» WHAT YOU SHOULD DO: Filter the listing and keep only the lines with the word "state".

» PROVIDED DATA:
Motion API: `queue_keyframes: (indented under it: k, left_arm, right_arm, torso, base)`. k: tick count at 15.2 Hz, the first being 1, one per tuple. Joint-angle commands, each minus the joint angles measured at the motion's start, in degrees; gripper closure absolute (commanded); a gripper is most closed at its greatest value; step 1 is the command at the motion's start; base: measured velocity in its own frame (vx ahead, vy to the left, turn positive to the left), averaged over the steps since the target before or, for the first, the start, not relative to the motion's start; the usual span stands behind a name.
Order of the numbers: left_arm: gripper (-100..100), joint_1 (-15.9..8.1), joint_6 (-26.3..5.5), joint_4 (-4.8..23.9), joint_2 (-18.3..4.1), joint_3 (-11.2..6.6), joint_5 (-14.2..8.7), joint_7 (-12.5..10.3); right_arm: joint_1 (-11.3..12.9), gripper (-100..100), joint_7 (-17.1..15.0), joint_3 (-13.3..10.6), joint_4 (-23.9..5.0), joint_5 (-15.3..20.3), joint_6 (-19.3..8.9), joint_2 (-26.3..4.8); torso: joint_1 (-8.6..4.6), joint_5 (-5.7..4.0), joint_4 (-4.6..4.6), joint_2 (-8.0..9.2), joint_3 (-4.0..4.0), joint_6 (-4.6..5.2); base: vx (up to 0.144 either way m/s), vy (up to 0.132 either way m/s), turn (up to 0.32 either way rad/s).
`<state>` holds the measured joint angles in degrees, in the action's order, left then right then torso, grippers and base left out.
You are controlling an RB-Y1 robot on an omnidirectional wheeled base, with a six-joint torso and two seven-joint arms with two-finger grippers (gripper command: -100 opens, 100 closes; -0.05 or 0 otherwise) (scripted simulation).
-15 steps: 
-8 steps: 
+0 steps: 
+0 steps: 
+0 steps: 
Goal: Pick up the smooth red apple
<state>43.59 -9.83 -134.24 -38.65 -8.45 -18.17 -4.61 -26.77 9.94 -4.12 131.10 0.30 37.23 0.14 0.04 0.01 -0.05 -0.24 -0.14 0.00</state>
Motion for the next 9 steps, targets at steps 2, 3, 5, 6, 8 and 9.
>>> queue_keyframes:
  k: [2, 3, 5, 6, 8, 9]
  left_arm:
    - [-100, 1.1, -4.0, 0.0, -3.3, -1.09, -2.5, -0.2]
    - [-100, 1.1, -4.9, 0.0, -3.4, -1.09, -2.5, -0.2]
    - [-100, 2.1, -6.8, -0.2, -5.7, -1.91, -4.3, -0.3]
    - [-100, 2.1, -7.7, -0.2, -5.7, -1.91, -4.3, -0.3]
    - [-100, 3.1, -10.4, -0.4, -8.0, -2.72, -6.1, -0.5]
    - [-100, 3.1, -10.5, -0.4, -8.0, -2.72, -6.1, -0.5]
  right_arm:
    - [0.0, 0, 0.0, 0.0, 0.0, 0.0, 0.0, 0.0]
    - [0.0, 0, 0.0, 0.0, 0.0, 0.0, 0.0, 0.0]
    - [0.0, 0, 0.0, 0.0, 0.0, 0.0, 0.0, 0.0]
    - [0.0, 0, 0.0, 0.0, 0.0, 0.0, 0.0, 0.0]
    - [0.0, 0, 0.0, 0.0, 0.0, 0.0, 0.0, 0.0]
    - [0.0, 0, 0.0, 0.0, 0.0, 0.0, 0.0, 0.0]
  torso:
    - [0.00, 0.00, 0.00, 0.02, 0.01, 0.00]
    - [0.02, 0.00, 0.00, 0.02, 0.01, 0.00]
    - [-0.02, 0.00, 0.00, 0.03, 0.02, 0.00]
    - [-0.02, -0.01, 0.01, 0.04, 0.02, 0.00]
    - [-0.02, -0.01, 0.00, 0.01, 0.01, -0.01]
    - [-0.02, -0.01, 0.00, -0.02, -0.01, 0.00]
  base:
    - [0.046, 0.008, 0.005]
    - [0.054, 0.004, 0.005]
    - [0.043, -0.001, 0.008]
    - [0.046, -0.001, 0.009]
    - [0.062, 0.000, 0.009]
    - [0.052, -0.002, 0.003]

» RESULT BELOW:
`<state>` holds the measured joint angles in degrees, in the action's order, left then right then torso, grippers and base left out.
<state>43.59 -9.83 -134.24 -38.65 -8.45 -18.17 -4.61 -26.77 9.94 -4.12 131.10 0.30 37.23 0.14 0.04 0.01 -0.05 -0.24 -0.14 0.00</state>

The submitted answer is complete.